Monday 25 March

 24You see that a person is justified by works and not by faith alone.

25Likewise, was not Rahab the prostitute also justified by works when she welcomed the messengers and sent them out by another road? 26For just as the body without the spirit is dead, so faith without works is also dead.

The Common English Bible, again seems to me to translate verses 24, 25 in a way that makes more clear the spirit of “The Letter of James”:

24So you see that a person is shown to be righteous through faithful actions and not through faith alone.

25In the same way, wasn’t Rahab the prostitute shown to be righteous when she received the messengers as her guests and then sent them on by another road?

“Works” are a manifestation of faith. They demonstrate the presence of faith in the heart of the believer.

The really startling thing here is not the emphasis on works, but the person chosen as a model for faith in action. Although, I am not entirely convinced, Abraham was quite the paragon of virtue he is usually portrayed, he is an obvious choice to portray faith at work. Rahab, however, is a startling pick for James to hold up as an image of what the life of faith might look like.

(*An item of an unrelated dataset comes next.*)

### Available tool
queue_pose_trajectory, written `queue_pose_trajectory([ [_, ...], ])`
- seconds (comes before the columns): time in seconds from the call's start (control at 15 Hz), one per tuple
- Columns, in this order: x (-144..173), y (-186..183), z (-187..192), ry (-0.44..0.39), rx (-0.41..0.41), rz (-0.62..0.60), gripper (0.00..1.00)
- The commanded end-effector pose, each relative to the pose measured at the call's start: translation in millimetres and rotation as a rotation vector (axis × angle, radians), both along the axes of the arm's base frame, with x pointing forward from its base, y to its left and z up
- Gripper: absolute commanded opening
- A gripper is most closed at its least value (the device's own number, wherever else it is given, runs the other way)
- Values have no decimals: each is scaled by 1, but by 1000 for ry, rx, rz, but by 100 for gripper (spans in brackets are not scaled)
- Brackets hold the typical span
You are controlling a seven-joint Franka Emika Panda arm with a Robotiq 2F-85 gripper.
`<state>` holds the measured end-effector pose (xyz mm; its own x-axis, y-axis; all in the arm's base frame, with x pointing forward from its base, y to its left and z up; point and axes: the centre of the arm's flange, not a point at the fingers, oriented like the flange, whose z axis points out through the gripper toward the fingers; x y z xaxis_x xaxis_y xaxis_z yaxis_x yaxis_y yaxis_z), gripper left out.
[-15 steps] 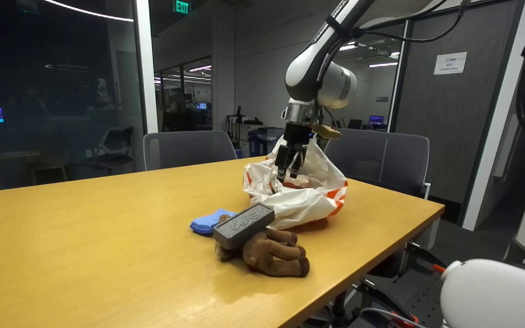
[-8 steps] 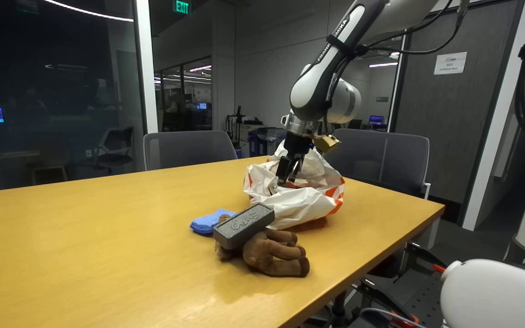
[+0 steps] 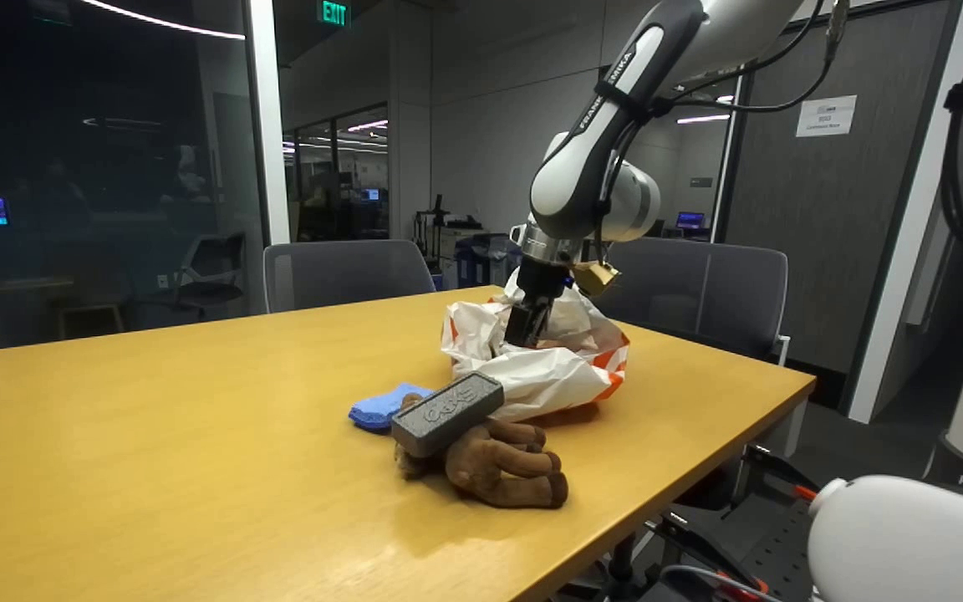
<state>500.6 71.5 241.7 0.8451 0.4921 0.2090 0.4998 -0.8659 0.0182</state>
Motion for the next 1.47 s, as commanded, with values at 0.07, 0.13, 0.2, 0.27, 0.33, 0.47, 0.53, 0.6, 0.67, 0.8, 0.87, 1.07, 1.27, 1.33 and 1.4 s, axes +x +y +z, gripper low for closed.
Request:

Rahab was not a Hebrew. She was a woman whose life-style would not have inclined anyone to choose her as a model. And yet, here she is presented as a model of living faith. There is no mention that she had stopped being a prostitute and found another more respectable line of work. James only tells us that she hid the Hebrew spies and by this “work” the Canaanite prostitute was “shown to be righteous.”

Faith may be seen in the smallest action in the most broken unexpected places. If Rahab can be a model of faith, perhaps there is hope that my little gestures of goodness and compassion may demonstrate the seed of faith germinating in my heart.